Your result should be every line of the records below that contains the word "robot".
───── Material to process ─────
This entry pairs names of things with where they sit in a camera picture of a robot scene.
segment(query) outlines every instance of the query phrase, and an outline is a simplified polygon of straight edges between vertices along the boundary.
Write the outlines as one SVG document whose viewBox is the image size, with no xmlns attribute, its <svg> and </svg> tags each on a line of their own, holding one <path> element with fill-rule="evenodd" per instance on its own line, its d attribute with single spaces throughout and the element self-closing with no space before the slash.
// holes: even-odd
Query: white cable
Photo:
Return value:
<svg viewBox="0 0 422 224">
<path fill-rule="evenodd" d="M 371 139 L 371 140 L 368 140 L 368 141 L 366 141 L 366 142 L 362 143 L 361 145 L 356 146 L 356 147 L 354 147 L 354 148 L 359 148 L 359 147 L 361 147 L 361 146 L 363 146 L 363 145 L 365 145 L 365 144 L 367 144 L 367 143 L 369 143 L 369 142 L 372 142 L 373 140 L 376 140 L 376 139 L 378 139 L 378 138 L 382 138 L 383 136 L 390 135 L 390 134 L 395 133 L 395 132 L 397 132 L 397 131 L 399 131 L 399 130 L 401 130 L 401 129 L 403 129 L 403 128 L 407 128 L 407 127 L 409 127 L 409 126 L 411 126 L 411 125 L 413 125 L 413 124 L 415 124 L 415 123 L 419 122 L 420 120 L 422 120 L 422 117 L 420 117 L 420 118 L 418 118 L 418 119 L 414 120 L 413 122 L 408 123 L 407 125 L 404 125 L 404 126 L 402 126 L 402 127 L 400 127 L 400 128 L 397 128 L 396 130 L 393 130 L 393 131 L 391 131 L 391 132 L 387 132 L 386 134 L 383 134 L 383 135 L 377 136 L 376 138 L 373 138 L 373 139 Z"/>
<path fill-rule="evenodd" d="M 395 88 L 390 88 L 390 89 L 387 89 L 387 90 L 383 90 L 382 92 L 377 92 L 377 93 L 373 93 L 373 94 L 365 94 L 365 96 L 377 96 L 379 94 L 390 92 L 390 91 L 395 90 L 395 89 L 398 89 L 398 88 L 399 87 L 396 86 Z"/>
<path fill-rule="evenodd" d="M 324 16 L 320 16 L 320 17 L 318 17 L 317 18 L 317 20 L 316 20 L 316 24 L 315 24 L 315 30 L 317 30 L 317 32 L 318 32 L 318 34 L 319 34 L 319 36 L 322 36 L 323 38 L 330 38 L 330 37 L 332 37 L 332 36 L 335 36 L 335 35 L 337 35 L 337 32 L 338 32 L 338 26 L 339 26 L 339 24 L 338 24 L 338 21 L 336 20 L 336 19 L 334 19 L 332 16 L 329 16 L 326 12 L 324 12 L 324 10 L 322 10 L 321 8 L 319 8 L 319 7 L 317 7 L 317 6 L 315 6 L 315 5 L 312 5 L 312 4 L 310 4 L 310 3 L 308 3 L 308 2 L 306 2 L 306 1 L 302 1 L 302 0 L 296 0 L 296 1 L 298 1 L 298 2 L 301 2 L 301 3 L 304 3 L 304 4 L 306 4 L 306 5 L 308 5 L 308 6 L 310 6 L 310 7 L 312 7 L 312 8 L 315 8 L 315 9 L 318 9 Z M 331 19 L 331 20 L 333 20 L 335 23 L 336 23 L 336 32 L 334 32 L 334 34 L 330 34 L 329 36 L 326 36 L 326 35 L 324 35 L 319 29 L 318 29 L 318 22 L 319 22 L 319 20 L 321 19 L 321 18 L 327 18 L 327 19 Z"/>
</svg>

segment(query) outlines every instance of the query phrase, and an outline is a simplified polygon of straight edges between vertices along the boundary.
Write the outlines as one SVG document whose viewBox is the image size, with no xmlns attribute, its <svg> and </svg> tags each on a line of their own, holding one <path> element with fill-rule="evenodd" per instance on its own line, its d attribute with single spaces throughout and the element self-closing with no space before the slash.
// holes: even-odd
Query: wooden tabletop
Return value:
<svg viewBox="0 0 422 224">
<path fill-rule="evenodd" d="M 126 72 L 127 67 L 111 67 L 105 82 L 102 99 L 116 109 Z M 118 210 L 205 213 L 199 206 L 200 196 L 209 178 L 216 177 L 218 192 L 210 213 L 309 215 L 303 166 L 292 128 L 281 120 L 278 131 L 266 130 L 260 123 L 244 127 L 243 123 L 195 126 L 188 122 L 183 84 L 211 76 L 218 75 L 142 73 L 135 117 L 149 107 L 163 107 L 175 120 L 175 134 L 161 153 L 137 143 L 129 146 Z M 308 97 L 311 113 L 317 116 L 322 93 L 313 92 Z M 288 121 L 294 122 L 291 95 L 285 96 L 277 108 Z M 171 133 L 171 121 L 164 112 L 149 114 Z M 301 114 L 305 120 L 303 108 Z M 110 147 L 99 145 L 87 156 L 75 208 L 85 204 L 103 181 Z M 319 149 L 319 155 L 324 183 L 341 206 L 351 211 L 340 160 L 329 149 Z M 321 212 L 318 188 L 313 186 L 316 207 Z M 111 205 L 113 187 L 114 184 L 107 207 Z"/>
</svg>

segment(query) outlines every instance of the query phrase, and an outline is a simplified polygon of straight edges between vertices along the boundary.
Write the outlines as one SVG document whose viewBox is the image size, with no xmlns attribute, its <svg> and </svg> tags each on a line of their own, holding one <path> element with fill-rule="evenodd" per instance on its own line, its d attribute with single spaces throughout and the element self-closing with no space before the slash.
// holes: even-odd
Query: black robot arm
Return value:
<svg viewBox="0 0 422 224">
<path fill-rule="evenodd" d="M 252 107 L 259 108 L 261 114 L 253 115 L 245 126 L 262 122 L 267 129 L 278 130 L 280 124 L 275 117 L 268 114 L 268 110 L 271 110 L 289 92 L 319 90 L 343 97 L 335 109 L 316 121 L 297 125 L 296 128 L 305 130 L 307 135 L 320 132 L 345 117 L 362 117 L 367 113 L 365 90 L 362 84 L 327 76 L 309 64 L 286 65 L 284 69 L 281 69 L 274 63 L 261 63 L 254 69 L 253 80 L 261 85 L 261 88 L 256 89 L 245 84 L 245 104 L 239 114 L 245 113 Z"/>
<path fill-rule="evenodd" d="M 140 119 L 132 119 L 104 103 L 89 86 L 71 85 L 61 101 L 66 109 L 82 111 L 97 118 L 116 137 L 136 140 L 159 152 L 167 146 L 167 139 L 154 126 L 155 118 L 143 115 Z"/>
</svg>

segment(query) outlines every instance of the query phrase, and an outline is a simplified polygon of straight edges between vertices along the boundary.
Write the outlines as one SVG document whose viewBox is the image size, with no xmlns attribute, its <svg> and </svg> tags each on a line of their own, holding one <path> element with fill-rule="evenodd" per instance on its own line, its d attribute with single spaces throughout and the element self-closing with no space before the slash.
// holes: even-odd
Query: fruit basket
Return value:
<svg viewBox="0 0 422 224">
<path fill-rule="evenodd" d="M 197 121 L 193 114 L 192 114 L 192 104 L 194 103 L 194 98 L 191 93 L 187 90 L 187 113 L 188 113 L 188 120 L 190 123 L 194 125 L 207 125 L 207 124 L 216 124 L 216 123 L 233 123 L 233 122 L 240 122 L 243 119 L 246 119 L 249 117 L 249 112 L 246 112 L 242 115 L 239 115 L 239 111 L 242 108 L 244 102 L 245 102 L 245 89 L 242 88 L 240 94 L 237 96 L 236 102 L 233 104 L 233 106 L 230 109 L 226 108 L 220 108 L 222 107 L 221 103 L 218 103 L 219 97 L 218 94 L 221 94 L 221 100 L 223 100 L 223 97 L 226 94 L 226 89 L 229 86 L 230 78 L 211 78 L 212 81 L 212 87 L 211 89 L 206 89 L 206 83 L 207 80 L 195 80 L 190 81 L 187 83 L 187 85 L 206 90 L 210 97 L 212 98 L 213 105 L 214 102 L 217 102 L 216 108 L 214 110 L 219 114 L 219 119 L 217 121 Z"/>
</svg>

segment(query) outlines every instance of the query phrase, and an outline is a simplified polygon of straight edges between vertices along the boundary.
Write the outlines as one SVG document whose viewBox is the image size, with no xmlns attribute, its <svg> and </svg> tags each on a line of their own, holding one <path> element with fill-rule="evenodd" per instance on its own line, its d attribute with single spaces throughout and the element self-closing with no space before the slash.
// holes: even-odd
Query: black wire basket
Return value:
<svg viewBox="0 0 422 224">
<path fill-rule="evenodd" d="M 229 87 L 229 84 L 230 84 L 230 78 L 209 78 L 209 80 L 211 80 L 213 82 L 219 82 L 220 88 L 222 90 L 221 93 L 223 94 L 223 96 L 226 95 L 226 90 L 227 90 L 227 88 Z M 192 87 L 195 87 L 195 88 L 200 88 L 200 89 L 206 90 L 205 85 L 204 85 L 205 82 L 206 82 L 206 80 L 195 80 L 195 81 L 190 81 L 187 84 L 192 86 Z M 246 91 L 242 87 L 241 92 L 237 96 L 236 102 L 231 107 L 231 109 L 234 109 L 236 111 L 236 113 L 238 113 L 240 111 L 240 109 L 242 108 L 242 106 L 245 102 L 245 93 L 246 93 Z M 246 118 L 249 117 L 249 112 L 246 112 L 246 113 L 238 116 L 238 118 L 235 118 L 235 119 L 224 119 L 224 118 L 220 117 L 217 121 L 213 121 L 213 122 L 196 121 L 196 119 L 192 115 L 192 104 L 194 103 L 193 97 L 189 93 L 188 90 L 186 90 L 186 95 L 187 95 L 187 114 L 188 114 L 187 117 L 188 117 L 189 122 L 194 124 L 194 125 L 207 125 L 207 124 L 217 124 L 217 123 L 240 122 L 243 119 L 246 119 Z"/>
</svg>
─────
Result for this exercise:
This entry pairs names of things with where they sit in a camera picture of a robot scene.
Query: black robot arm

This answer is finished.